─── PROVIDED INFORMATION ───

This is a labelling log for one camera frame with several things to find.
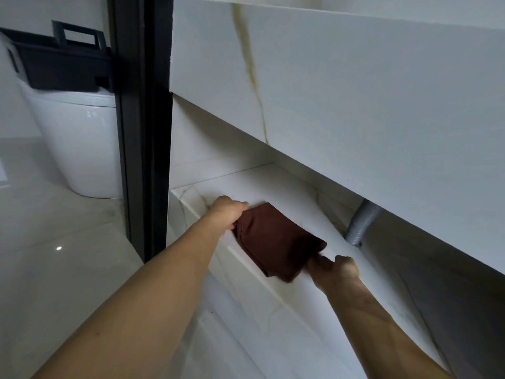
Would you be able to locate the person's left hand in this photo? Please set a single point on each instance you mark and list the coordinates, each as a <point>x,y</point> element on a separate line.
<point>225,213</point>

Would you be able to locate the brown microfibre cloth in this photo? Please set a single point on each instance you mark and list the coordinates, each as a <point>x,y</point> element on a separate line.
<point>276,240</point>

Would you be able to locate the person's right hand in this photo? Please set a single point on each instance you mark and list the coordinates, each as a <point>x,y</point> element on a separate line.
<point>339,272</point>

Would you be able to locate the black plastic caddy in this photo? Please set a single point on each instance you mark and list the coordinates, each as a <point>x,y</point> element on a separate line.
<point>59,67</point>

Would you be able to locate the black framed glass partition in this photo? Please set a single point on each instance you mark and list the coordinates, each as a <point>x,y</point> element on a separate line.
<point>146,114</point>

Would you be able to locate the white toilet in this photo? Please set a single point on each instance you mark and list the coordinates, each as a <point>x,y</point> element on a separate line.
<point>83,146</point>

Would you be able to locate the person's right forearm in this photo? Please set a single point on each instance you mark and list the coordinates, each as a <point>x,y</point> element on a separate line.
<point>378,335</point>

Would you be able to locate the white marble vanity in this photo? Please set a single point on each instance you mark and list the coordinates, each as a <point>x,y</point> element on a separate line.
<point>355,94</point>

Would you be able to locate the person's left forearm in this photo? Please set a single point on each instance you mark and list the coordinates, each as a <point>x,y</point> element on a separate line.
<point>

───

Identify each line in the entries with the word "white" and copy it.

### FINAL ANSWER:
Would you be able to locate the white toilet in this photo? Please set a single point on each instance you mark and list the coordinates, each as a <point>x,y</point> element on a separate line.
Would you be able to locate the white marble vanity in this photo? Please set a single point on each instance you mark and list the coordinates, each as a <point>x,y</point> element on a separate line.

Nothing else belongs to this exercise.